Highlights & Insights¶

First universal neural OT solver across datasets and resolutions: Perfectly combines the discretization invariance of FNO with the convergence theory of dual potentials.
Solid theoretical foundation: Rigorous proofs are provided for the universal approximation property of the generator (Theorem 3), the correctness of the bootstrap loss (Proposition 5), and the discrete-continuous potential convergence (Proposition 2).
Clever training paradigm: The adversarial bootstrap training avoids expensive computations of ground-truth Sinkhorn labels, requiring only \(k=5\) steps to provide effective gradient signals.
Preserves favorable properties of Sinkhorn: The output of UNOT can be directly used as initialization for Sinkhorn, remaining parallelizable and differentiable.
Support for non-Euclidean geometry: Seamlessly extends to spherical OT problems using SFNO.

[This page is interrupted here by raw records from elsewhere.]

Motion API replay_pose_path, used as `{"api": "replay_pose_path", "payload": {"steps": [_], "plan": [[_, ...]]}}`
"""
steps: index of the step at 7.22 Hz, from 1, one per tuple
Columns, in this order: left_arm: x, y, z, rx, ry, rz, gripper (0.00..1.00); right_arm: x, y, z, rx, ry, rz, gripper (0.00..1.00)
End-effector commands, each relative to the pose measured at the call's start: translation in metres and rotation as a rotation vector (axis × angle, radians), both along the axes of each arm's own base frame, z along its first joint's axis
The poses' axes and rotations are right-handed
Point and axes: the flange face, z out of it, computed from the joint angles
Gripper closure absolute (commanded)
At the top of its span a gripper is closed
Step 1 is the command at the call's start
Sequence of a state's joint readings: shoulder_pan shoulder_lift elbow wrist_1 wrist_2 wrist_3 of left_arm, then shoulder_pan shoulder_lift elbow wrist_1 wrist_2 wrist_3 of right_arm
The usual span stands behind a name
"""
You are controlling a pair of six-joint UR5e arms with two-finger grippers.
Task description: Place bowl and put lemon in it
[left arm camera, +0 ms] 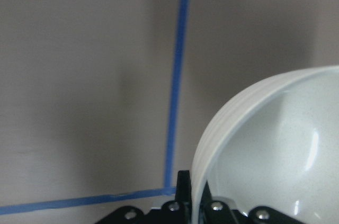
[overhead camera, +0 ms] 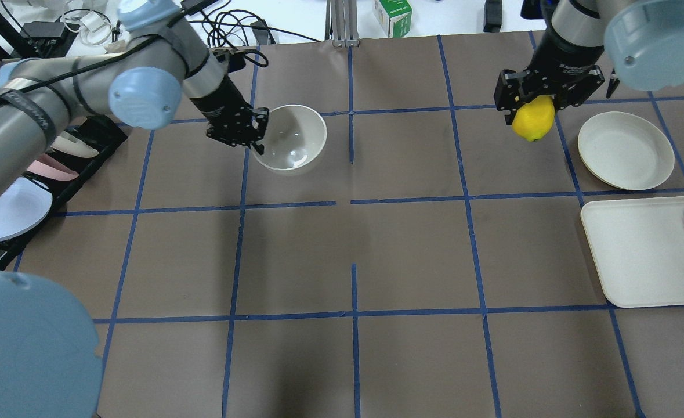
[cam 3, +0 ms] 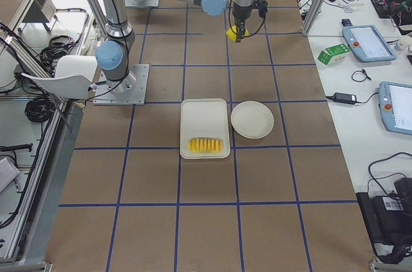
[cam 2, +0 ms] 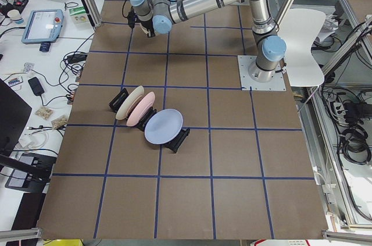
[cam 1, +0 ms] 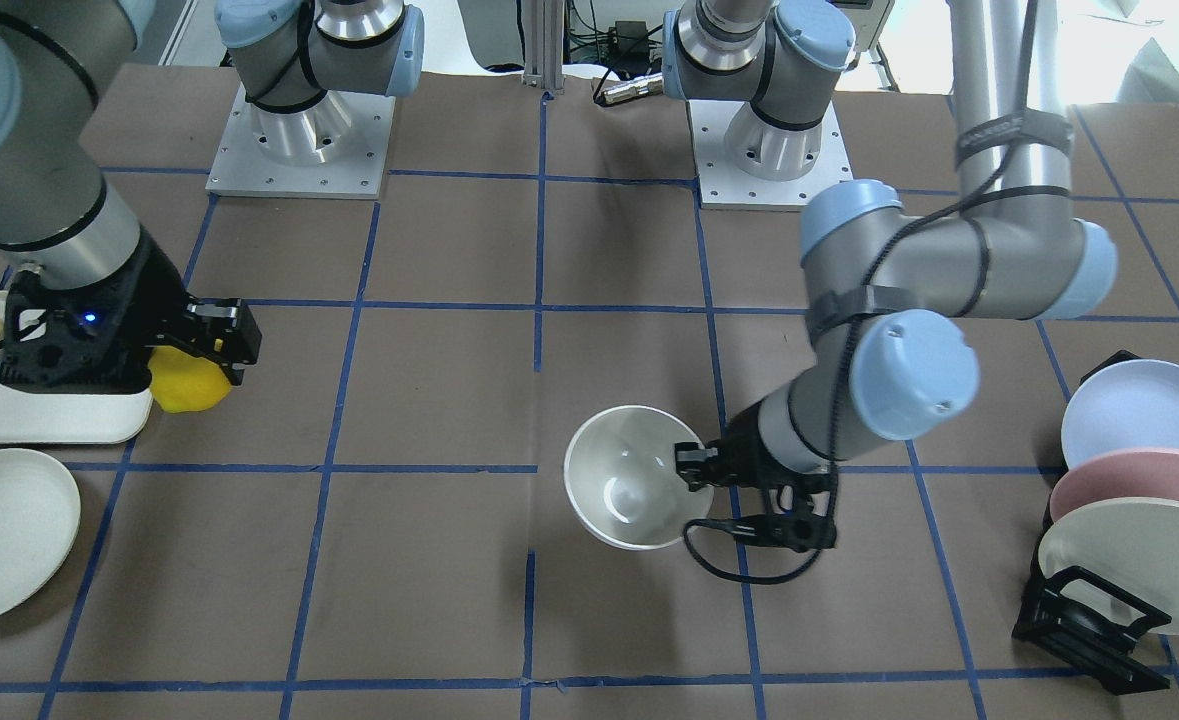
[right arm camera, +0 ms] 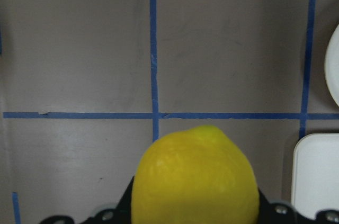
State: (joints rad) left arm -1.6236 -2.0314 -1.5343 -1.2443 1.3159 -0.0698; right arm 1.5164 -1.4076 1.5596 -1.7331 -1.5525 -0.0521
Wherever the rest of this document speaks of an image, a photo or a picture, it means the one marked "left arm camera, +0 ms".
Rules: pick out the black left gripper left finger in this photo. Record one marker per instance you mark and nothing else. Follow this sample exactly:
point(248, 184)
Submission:
point(174, 211)

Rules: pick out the white ribbed bowl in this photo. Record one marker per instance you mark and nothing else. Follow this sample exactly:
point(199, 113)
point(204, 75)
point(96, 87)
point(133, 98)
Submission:
point(275, 144)

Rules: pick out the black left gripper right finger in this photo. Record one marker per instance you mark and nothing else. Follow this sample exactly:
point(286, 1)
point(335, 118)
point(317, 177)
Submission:
point(218, 211)

Limitations & Future Work¶

Needs to train a separate model for each cost function \(c\) (with a fixed \(\epsilon=0.01\)). Generalizing to different \(\epsilon\) or different \(c\) requires additional training.
High training cost (200M samples, 35h on H100), leading to substantial up-front deployment investment.
Currently only validated in grid-based discretization scenarios (image-like), whereas the performance on unstructured point clouds remains under-explored.
The capability of FNO to capture high-frequency potential functions may be limited by the number of retained Fourier modes.
The speedup on simpler datasets such as MNIST is relatively small (1.25×), with the main gains concentrated on complex distributions.

Rating¶

Novelty: ⭐⭐⭐⭐⭐ — The OT solver framework combining FNO and adversarial bootstrapping is highly novel.
Experimental Thoroughness: ⭐⭐⭐⭐ — The experiments covering multiple cost functions, multiple datasets, generalizations, and ablations are relatively comprehensive.
Writing Quality: ⭐⭐⭐⭐⭐ — The structure is clear across theory, methodology, and experiments, with rigorous proofs.
Value: ⭐⭐⭐⭐ — Offers practical acceleration value for scenarios requiring large-scale, repetitive OT computation.